Overview

This tutorial will demonstrate how to adjust for an uncontrolled confounder. First, generate a dataset of 100,000 rows with the following binary variables:

  • X = Exposure (1 = exposed, 0 = not exposed)
  • Y = Outcome (1 = outcome, 0 = no outcome)
  • C = Known Confounder (1 = present, 0 = absent)
  • U = Uncontrolled Confounder (1 = present, 0 = absent)
set.seed(1234)
n <- 100000

c <- rbinom(n, 1, 0.5)
u <- rbinom(n, 1, 0.5)
x  <- rbinom(n, 1, plogis(-0.5 + 0.5 * C + 1.5 * U))
y  <- rbinom(n, 1, plogis(-0.5 + log(2) * X + 0.5 * C + 1.5 * U))

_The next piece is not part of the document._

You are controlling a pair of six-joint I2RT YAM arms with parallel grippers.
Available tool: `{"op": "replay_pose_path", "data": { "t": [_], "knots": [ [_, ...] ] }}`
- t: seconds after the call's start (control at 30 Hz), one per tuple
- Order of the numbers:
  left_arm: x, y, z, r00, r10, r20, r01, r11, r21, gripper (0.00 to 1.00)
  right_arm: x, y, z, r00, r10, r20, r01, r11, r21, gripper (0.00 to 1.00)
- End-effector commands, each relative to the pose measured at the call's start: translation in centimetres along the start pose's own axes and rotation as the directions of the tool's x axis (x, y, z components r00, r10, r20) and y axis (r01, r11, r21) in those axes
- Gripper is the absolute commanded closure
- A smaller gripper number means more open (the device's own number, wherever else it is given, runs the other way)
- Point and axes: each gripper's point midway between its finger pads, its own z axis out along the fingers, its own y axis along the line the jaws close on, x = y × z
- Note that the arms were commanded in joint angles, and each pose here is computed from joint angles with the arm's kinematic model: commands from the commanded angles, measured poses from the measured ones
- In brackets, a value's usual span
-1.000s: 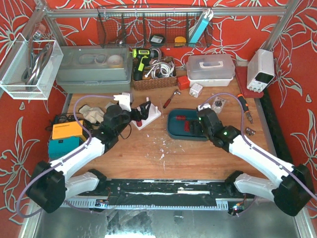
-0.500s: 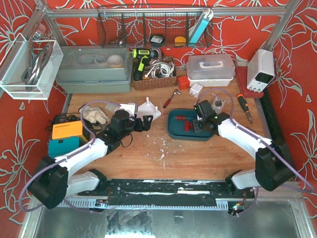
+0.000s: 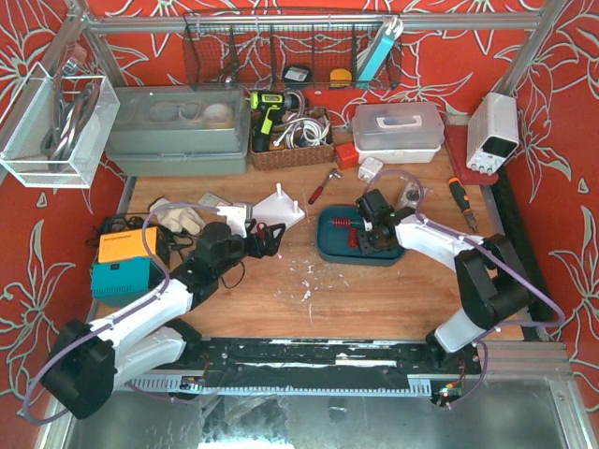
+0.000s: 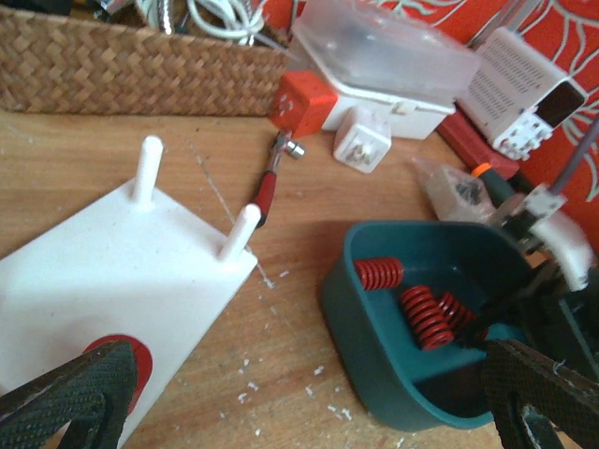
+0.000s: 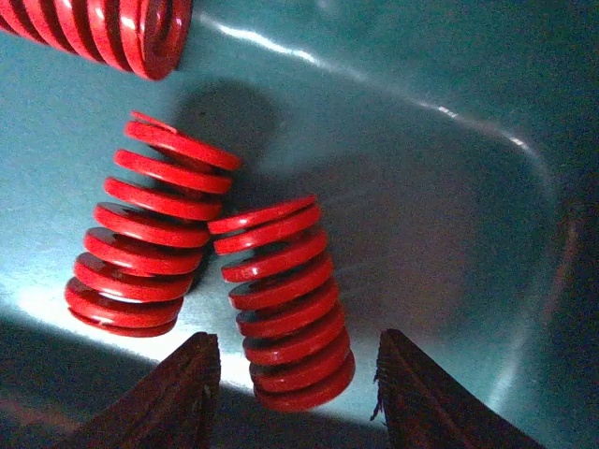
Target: Install the large spring
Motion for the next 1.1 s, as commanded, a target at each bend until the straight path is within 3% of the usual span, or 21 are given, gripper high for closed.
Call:
{"op": "replay_pose_path", "data": {
  "t": [0.0, 0.47, 1.07],
  "knots": [
    [-1.7, -1.4, -0.7, 0.997, 0.02, 0.068, -0.024, 0.998, 0.058, 0.0, -0.4, 0.3, 0.4, 1.0, -0.015, -0.018, 0.015, 1.0, -0.016, 0.5],
    [-1.8, -1.3, -1.0, 0.997, 0.014, 0.081, -0.018, 0.998, 0.052, 0.0, -0.1, -0.2, 2.4, 0.999, -0.004, -0.042, 0.005, 1.0, 0.022, 0.56],
    [-1.8, -1.0, -1.0, 0.997, 0.014, 0.081, -0.017, 0.999, 0.036, 0.0, -0.9, -0.3, 1.6, 0.999, -0.01, 0.035, 0.01, 1.0, 0.016, 0.86]
  ]
}}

df <- data.frame(X = x, Y = y, C = c, U = u)
rm(c, u, x, y)

This data reflects the following causal relationships:

UCdemo

From this dataset note that P(Y=1|X=1, C=c, U=u) / P(Y=1|X=0, C=c, U=u) should equal expit(log(2)). Therefore, odds(Y=1|X=1, C=c, U=u) / odds(Y=1|X=0, C=c, U=u) = ORYX = exp(log(2)) = 2.

Compare the biased (confounded) model to the bias-free model.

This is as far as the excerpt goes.